| Task goal |
Within the records, find every line that includes the word "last" and copy it.

======

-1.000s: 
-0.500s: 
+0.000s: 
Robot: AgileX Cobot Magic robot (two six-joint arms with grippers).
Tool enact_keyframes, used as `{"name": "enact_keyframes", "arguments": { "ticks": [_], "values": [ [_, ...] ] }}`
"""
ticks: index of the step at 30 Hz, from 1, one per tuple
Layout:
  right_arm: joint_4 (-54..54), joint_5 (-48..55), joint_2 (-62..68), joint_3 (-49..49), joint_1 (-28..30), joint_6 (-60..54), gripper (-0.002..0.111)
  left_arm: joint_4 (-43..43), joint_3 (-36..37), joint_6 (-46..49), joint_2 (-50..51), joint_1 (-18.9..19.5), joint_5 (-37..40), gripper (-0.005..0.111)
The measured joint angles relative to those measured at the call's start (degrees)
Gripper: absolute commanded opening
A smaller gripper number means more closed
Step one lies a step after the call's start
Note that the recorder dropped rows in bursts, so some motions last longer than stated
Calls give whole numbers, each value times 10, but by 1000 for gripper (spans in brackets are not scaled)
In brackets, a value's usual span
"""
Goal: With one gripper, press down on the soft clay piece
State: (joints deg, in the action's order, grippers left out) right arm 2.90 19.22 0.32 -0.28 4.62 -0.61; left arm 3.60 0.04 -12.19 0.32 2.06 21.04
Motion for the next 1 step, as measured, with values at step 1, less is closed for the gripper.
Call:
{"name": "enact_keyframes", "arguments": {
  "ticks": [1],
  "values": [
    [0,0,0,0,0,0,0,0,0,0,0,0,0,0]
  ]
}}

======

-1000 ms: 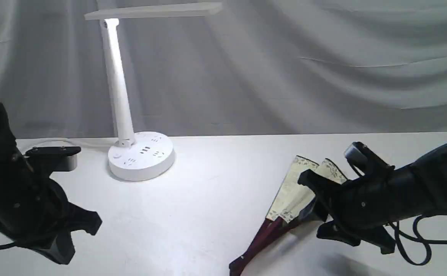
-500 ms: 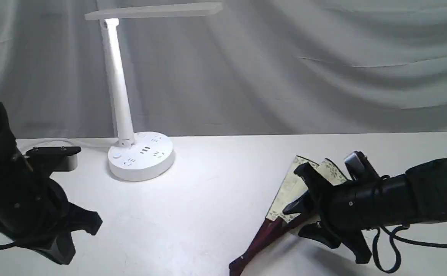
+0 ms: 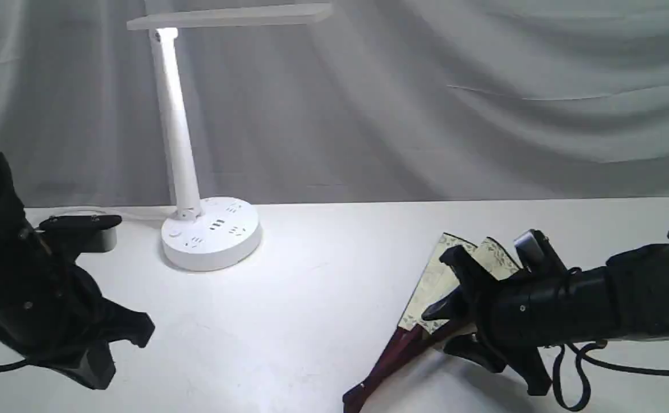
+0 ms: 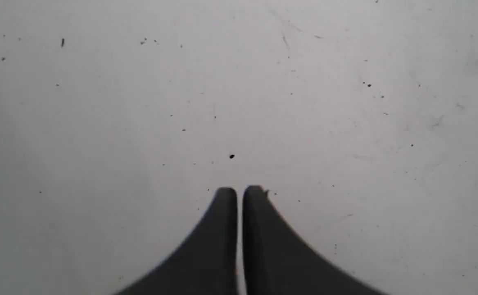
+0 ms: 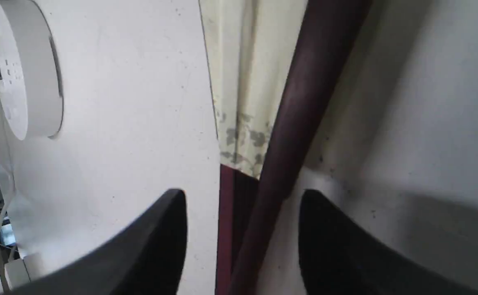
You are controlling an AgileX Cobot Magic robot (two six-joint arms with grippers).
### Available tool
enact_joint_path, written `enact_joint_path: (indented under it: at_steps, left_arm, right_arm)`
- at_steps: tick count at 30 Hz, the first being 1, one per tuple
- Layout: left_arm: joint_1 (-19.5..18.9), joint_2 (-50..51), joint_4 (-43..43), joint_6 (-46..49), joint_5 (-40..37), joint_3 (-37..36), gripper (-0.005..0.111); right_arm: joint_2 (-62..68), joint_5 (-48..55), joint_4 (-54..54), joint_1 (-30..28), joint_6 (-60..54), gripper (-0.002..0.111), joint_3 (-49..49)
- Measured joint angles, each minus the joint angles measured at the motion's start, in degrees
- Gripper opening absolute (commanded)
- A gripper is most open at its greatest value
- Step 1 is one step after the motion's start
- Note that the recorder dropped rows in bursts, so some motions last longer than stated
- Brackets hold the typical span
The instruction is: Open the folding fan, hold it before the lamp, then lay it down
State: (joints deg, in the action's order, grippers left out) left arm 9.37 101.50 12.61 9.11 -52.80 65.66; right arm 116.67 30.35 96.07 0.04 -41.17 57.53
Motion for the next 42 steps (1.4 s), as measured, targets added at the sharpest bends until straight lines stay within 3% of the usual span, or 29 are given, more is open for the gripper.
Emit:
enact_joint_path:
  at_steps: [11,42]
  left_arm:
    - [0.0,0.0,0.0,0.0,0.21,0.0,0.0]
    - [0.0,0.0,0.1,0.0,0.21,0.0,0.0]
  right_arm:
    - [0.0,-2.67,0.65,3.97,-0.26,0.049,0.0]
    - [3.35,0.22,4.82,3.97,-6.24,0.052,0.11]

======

| Solution to the problem |
Note that the recorder dropped rows in bursts, so some motions last longer than stated
- Note that the recorder dropped rows in bursts, so some motions last longer than stated

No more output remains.